Return exactly, please, the line that contains "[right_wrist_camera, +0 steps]" and every line after it through the end of the material that follows, leaving pictures aside.
■ ■ ■ ■ ■
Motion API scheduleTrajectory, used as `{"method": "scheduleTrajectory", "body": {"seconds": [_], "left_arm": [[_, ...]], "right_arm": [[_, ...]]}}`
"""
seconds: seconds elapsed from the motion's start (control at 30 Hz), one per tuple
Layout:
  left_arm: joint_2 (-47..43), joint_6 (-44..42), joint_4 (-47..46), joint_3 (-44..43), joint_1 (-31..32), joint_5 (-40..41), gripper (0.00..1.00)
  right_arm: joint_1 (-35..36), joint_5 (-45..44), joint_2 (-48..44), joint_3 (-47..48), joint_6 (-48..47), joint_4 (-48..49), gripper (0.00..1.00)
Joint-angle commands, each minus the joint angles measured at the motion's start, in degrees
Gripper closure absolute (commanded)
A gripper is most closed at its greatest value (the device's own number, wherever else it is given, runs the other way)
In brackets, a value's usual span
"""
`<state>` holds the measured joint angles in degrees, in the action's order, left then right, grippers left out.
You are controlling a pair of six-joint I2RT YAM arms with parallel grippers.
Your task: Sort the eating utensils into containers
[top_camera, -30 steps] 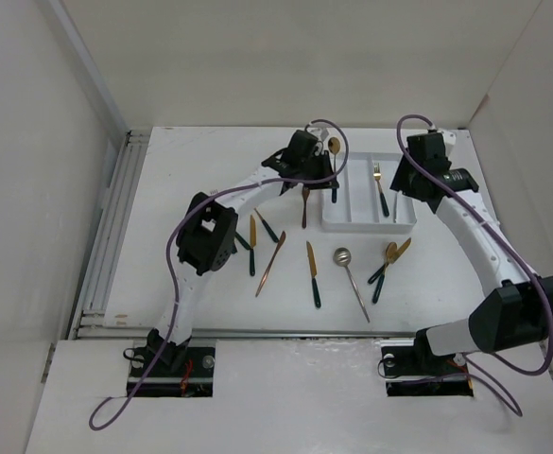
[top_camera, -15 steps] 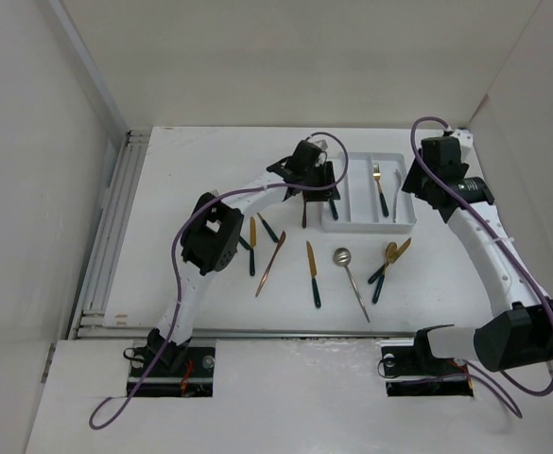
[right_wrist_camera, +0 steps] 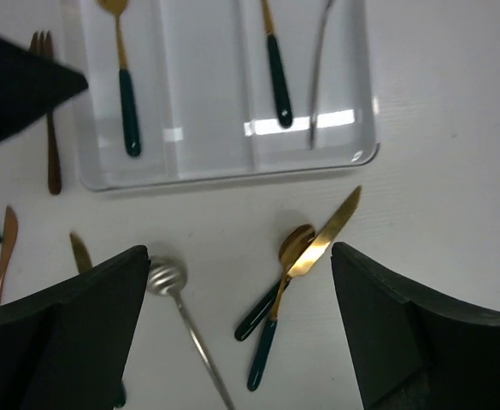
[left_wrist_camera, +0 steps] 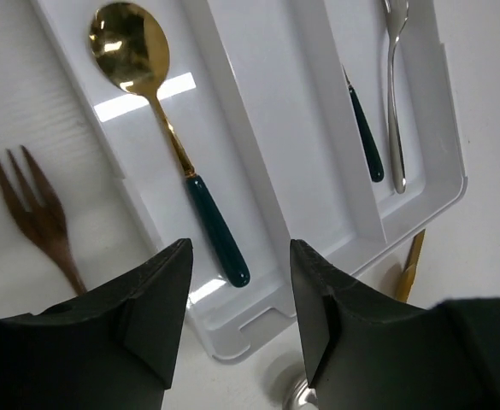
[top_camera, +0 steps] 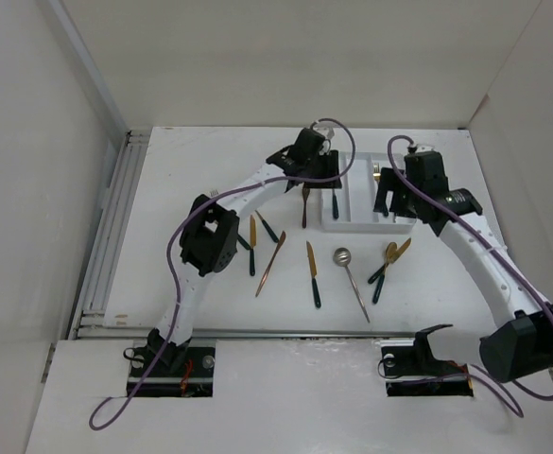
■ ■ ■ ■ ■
▶ **RESPONSE BELOW**
[right_wrist_camera, +0 steps] 
[left_wrist_camera, +0 steps] 
[top_camera, +0 steps] 

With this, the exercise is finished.